Tuesday, April 9, 2013

Where I am now.

It's been a long while.
I stopped.
I stopped sharing and I retreated.  I don't apologize.  I had to.  I had to heal.  I still have to heal.  I have been in a separate place with Healer.  He has been so precious and patient.  He has carefully and tenderly touched all of my wounds that are on the surface as well as the ones deep within.  I walk in a place where, to the outside world, everything looks better.  Everything looks healed.  I have my hair back.  My eyelashes are fuller.  My color is normal.  And I have more energy.  But, they can not see the tears behind the doors.  They can not understand that my husband, kids, and I are shell shocked.  We are in realization mode.  We realize we have come through the scariest battle of our lives and we made it.  We rejoice and we grieve.  We still deal with some fatigue.  We still deal with some problems brought on by chemo.  I still have some foggy thoughts and memory issues because of chemo.  I still have somewhat of a  hard time when it comes to fighting off illnesses.  I still have some pain in my joints and bones.  I still have some important decisions to be made over my health.  Scary things.  Hard things.
Oh, I am not complaining.  Really I am not.  I don't feel aggravated by those who don't understand why I can't sign up for this or that.  Or wonder why I am not doing the things they think I should or can.  I wouldn't understand either.  It's okay.  It is.  It is our journey.  Specific to us.
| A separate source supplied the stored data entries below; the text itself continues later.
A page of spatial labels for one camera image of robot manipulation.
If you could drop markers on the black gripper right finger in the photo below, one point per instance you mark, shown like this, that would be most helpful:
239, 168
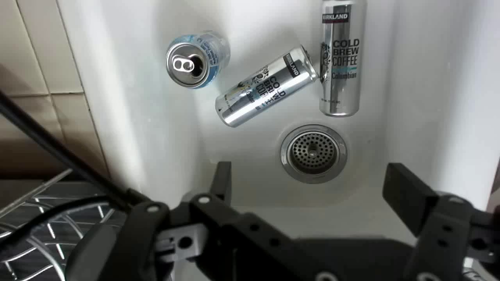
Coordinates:
408, 196

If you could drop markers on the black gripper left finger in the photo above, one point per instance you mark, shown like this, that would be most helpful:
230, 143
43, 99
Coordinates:
222, 181

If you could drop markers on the white double basin sink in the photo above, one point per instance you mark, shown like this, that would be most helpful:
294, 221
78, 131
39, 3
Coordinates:
250, 157

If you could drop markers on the metal sink drain strainer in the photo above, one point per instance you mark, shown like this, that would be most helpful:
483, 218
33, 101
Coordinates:
313, 154

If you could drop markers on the silver can with black print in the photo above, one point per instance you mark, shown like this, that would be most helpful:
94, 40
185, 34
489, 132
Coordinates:
266, 87

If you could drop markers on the blue and white drink can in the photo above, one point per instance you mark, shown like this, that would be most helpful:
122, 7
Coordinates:
208, 49

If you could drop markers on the silver cold brew coffee can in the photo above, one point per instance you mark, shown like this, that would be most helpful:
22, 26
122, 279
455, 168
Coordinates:
339, 63

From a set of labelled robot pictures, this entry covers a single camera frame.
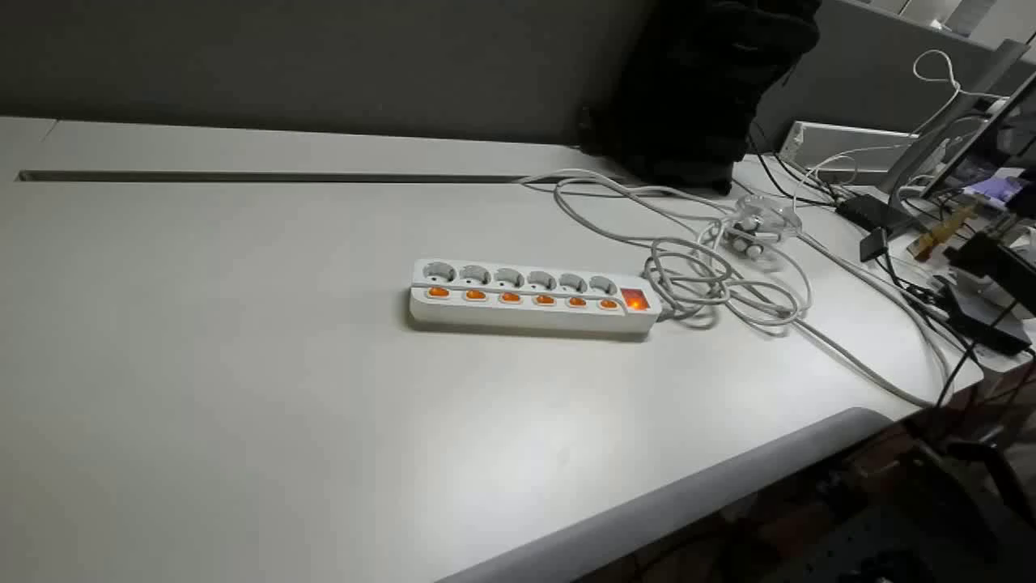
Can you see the white power strip orange switches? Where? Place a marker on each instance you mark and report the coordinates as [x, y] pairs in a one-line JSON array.
[[520, 316]]

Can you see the grey partition panel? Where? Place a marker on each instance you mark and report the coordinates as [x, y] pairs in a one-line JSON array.
[[325, 54]]

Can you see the white box device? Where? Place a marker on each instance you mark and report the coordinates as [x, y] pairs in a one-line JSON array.
[[843, 146]]

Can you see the black power adapter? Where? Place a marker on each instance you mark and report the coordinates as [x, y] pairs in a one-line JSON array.
[[875, 214]]

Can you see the black flat device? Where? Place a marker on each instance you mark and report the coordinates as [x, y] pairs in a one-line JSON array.
[[977, 318]]
We take each day as it comes.  Every day is beautiful.  Every day is precious.  Every day is a step further away from the eye of the storm.  Every day we bask in the loving kindness of Father God.  The sovereignty of our Lord and King.
Cancer will always be a word that I am very familiar with, BUT more than that...way more... HEALER is a word that I have become deeply intimate with.